A Sueli trabalha no mesmo lugar que eu. Quase nunca abre a boca, mas presta muita atenção na conversa alheia. De boba não tem nada. Nem de surda, só de calada.
Ela entra na sala das pessoas com passos silenciosos, porque a gente só se dá conta da presença dela quando ouve o barulhinho do saco de lixo, onde ela cuidadosamente coloca o papel reciclado que a gente junta. Dá uma olhadinha de lado, eu sempre falo oi e obrigada, mas a voz dela está ali tão presa na insignificância imaginária que eu mal ouço resposta.
Nos corredores o contato é mais amistoso. É só a Sueli começar a limpar o chão, que lá vou eu passar pra lá e pra cá. Cumprimento novamente, peço desculpas toda sem graça por atrapalhar, mas ela sorri. Não tem problema, pode passar. Pra ela, parece que nada nunca tem problema, tudo neutro feito o detergente que ela usa.

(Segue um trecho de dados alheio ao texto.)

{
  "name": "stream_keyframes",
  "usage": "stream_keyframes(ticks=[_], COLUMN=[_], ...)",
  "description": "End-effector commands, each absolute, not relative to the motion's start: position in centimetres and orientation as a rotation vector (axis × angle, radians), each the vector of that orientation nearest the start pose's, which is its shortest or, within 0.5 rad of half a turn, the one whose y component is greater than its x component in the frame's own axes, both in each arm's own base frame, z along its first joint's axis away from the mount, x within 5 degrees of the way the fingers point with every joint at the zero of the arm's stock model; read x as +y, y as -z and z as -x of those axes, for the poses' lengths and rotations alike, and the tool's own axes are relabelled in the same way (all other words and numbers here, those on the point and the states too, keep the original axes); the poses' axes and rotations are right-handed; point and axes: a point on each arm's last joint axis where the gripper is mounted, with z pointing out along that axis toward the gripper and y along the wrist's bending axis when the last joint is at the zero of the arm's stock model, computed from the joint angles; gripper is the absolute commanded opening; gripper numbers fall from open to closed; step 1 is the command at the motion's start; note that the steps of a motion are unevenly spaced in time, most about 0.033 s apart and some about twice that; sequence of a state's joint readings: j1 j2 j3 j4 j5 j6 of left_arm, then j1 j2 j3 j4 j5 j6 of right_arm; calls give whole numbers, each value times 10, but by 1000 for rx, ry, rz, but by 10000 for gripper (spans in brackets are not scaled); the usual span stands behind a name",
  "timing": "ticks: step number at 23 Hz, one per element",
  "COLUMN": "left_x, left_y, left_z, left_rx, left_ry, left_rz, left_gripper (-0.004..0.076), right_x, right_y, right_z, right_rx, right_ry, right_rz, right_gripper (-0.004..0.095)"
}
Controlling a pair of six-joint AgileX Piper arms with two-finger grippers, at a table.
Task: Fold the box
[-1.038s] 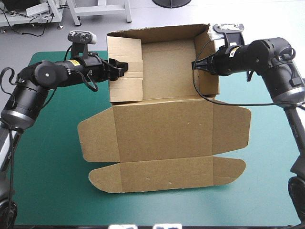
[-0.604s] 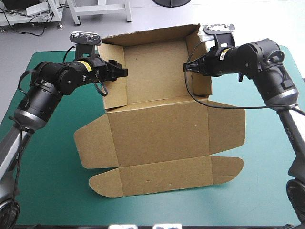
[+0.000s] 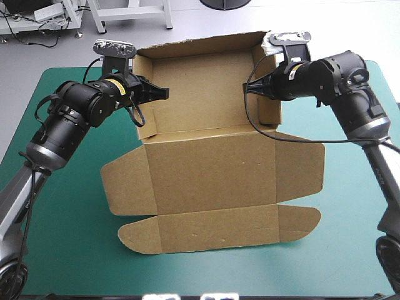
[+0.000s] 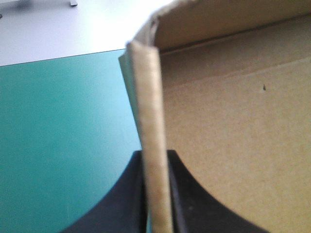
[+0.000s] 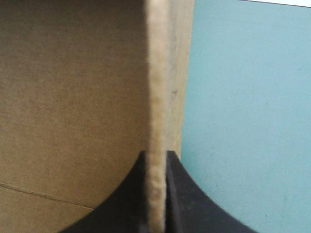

Na hora do almoço a Sueli sempre limpa o banheiro feminino. Eu entro lá assobiando, feliz da vida por poder escovar meus dentes na santa paz e... dou de cara com a Sueli lavando a pia. Oi, Sueli, volto depois. Nem é preciso esperar muito, pois a rapidez e a eficiência da Sueli são proporcionais ao silêncio que dela emana.
Tudo isso me faz pensar que a Sueli tem um céu só dela. Mas eu não tenho certeza de que cor ele deve ser. Penso nele sempre cinza, porque a Sueli é toda quieta, presa, contida feito nuvem guardando chuva. Mas ela nunca troveja. Nem ameaça. Ela passa dentro de um uniforme branco e azul, touca na cabeça e todo aquele material de limpeza. De certa forma, a Sueli chove naquela empresa, lavando tudo daquele jeito... neutro.
Um dia, porém, o céu da Sueli desabou em outro lugar. Justamente pela eficiência e rapidez proporcionais ao silêncio, foi convocada para cobrir as férias de uma colega em outra empresa, porque a Sueli trabalha para uma limpadora terceirizada. Para o lugar dela veio a Isabel, tão torta que devia ser com z.
E essa troveja de um jeito estrondoso. Pois não é que a dita fala pelos cotovelos e ri com as mãos? Sempre tagarelando e reclamando da vida. Tem três filhos, que ficam sozinhos à tarde porque, sabe, menina, eles não têm com quem ficar. A mais velha estragou a televisão porque achou que, pelo fato de ela ter esquentado, estava com sede. Derramou água no aparelho. A mais nova puxou à mãe: ri o tempo todo. A Isabel faltou no trabalho quatro dias seguidos. O bilhete-único dela quebrou. Fiquei em casa, sabe?
Ela adora forró. Numa sexta-feira, enquanto todo mundo ia embora dizendo animados tchaus, ela ria mais ainda e dizia, num sorriso desabotoado, que não via a hora de ir para o forró, mas só com o dinheiro da condução que ela não é besta; lá ela havia de achar alguém que pagasse a consumação dela. De boba não tem nada. Nem de surda, só de calejada.
Nesse período, eu senti saudade da Sueli, apesar de a Isabel ser divertida. Mas minha mesa vivia cheia de resquício de borracha, meu lixo demorava pra ser esvaziado, minha sala não era varrida todos os dias, e a Isabel se arrastando na má vontade... tudo isso me incomodava de um jeito todo meu. Cheguei a preferir um céu cinza a toda aquela alegria isabeliana azul cintilante. Será que na outra empresa o céu da Sueli continuava nebuloso?
Um outro dia, porém, indo almoçar na minha caminhada diária, encontro a Sueli na rua indo para o trabalho. Ela voltou, ela voltou! Mas, calma. A Sueli estava mudada, ensolarada, radiante. Sem aquele uniforme branco e azul, sem a touca e todos os produtos de limpeza, com os cabelos longos soltos e vestindo roupa colorida, a Sueli mudou de céu. Ficou atá mais nova, sorriso menos tímido e oi sonoro.
Foi aí que entendi que o céu da Sueli é todo dela, multicolorido e sujeito a variações. Meu olhar é que vivia nublado.